I cannot figure out why this segment gives unresolved overloaded function error (gcc version 4.3.4 (Debian 4.3.4-6)):
#include <algorithm>
#include <boost/function.hpp>
// this does not work
int main1()
{
typedef boost::function<const int&(const int&, const int&)> max;
max m(&std::max<int>);
}
// this does not work
int main2() {
typedef boost::function2<const int&, const int&, const int&> max;
max m(static_cast<max>(&std::max<int>));
}
can you help me, thanks
test.cpp: In function âint main()â:
test.cpp:7: error: no matching function for call to âboost::function2<const int&, const int&, const int&>::function2(<unresolved overloaded function type>)â
/usr/include/boost/function/function_template.hpp:747: note: candidates are: boost::function2<R, T1, T2>::function2(const boost::function2<R, T1, T2>&) [with R = const int&, T0 = const int&\
, T1 = const int&]
/usr/include/boost/function/function_template.hpp:739: note: boost::function2<R, T1, T2>::function2(boost::function2<R, T1, T2>::clear_type*) [with R = const int&, T0 = cons\
t int&, T1 = const int&]
/usr/include/boost/function/function_template.hpp:707: note: boost::function2<R, T1, T2>::function2() [with R = const int&, T0 = const int&, T1 = const int&]
max/min is defined as
template<typename _Tp>
inline const _Tp&
max(const _Tp& __a, const _Tp& __b)
{
// concept requirements
__glibcxx_function_requires(_LessThanComparableConcept<_Tp>)

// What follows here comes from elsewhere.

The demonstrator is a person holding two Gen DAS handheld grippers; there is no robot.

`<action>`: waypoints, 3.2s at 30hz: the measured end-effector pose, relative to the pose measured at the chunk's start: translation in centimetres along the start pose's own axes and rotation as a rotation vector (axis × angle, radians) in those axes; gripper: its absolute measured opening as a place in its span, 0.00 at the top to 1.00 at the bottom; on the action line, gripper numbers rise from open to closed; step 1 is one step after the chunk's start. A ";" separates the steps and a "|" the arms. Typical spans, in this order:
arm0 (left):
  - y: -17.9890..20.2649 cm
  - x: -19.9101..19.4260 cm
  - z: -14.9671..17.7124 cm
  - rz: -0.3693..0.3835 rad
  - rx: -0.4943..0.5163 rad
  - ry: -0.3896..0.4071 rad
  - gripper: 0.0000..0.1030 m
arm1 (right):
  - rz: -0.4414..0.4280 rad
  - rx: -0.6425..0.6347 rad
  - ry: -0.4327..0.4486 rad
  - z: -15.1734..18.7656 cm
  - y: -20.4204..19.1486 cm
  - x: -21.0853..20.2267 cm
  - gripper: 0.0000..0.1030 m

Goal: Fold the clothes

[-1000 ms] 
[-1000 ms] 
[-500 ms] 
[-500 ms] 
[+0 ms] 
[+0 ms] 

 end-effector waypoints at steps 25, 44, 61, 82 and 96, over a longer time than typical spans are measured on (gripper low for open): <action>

//return __a < __b ? __b : __a;
if (__a < __b)
return __b;
return __a;
}
I have tried all sorts of template explicit instantiation but nothing seems to work. Same problem appears with g++ 4.1 but not with ICC
this works
#include <algorithm>
#include <boost/function.hpp>
namespace std_ {
template<typename _Tp>
inline const _Tp&
max(const _Tp& __a, const _Tp& __b)
{
// concept requirements
//return __a < __b ? __b : __a;
if (__a < __b)
return __b;
return __a;
}
}
int main()
{
typedef const int &T;
typedef boost::function<T(T,T)> min_;
//typedef const int&(*min_)(const int&, const int&);
min_ m(::std_::max<int>);
}
and this
#include <algorithm>
#include <boost/function.hpp>
int main()
{
//typedef const int &T;
//typedef boost::function<T(T,T)> min_;
typedef const int&(*min_)(const int&, const int&);
min_ m(::std::max<int>);
}
Update: this is a gcc bug that has been fixed in gcc >=4.4. bugzilla. Also, revised my answer with a reduced test case.
There are two components to this problem: the way boost::function adopts a function pointer and the gcc bug.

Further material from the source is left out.